*** Supplied data ***

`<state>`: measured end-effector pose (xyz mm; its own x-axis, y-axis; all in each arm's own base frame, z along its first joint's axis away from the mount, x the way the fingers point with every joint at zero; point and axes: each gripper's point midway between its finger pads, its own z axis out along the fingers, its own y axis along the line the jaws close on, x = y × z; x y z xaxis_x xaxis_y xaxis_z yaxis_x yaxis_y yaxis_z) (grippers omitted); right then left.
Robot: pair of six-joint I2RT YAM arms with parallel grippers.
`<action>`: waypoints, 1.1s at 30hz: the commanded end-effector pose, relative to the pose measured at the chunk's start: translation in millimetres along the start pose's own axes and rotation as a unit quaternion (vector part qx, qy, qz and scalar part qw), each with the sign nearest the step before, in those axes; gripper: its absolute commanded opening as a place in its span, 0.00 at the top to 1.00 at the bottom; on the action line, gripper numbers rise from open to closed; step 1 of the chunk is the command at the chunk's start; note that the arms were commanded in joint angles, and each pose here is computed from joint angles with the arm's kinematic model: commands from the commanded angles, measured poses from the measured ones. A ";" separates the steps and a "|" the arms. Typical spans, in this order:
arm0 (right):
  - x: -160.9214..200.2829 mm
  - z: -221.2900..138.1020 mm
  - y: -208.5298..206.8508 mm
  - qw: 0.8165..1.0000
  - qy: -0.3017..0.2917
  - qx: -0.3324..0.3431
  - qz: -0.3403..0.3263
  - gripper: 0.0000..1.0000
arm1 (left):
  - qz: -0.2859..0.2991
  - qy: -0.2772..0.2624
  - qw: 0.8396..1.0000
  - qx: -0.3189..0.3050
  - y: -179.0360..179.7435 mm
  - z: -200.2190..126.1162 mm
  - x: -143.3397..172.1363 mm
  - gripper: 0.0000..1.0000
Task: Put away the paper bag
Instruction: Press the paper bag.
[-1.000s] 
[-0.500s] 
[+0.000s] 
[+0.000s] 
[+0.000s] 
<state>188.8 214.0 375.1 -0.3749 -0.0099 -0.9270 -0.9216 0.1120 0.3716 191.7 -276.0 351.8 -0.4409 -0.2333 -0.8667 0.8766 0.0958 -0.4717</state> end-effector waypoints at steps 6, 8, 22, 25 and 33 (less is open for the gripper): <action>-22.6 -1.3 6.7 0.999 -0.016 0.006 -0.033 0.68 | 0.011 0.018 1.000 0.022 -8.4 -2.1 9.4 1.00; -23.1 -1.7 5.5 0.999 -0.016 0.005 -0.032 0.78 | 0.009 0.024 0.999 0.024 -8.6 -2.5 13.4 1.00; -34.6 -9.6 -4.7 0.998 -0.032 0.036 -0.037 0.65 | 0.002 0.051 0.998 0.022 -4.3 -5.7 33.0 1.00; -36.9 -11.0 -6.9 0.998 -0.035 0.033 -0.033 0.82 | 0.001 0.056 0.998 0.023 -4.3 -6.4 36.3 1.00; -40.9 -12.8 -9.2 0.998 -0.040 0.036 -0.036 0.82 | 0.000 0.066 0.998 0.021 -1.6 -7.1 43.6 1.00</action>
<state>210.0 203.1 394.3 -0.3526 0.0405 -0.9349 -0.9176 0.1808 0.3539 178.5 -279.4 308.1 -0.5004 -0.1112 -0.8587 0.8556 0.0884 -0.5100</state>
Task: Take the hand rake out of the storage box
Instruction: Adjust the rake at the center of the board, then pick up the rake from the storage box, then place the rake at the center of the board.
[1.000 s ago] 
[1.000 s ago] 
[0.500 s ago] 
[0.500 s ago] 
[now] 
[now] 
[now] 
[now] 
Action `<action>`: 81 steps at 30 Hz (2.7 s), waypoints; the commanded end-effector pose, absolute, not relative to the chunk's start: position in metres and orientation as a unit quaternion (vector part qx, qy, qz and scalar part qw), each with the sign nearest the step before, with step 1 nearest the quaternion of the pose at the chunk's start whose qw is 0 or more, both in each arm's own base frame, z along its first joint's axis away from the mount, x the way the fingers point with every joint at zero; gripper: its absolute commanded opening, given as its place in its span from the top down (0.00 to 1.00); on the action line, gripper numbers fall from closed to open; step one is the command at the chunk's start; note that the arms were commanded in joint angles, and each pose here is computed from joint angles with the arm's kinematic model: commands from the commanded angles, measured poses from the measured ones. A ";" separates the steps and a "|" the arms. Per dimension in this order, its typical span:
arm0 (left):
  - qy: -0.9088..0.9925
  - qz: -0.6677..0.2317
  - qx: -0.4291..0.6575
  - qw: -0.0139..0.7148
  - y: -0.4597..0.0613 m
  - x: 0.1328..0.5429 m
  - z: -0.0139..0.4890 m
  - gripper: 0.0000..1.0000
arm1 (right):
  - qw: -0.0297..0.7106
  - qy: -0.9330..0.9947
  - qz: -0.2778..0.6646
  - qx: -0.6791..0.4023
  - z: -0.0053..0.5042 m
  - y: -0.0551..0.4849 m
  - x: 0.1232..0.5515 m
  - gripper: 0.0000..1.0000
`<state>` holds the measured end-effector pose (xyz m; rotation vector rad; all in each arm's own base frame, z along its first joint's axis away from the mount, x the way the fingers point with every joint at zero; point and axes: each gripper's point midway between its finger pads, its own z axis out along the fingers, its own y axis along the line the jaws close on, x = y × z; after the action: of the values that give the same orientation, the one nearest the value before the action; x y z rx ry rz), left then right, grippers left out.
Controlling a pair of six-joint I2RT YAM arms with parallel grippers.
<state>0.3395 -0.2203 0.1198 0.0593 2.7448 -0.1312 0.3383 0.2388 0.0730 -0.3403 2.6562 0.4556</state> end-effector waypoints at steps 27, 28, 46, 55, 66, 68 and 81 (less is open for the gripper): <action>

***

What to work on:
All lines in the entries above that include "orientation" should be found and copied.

Problem solution:
Action `<action>`: 81 steps at 30 Hz (2.7 s), waypoints; the commanded end-effector pose, absolute, not relative to the chunk's start: position in metres and orientation as a unit quaternion (vector part qx, qy, qz and scalar part qw), each with the sign nearest the step before, with step 1 nearest the quaternion of the pose at the chunk's start whose qw is 0 or more, both in each arm's own base frame, z along its first joint's axis away from the mount, x the way the fingers point with every joint at zero; gripper: its absolute commanded opening, given as its place in its span from the top down (0.00 to 1.00); on the action line, gripper numbers fall from closed to open; step one is the command at the chunk's start; note that the arms were commanded in joint angles, and each pose here is computed from joint angles with the arm's kinematic model: commands from the commanded angles, measured poses from the measured ones. A ";" separates the steps and a "|" the arms. Per dimension in this order, its typical span:
`<state>` holds the measured end-effector pose (xyz m; rotation vector rad; all in each arm's own base frame, z along its first joint's axis away from the mount, x the way the fingers point with every joint at zero; point and axes: each gripper's point midway between its finger pads, its own z axis out along the fingers, its own y axis along the line the jaws close on, x = y × z; after the action: of the values that give the same orientation, the one nearest the value before the action; x y z rx ry rz), left then right, grippers left out.

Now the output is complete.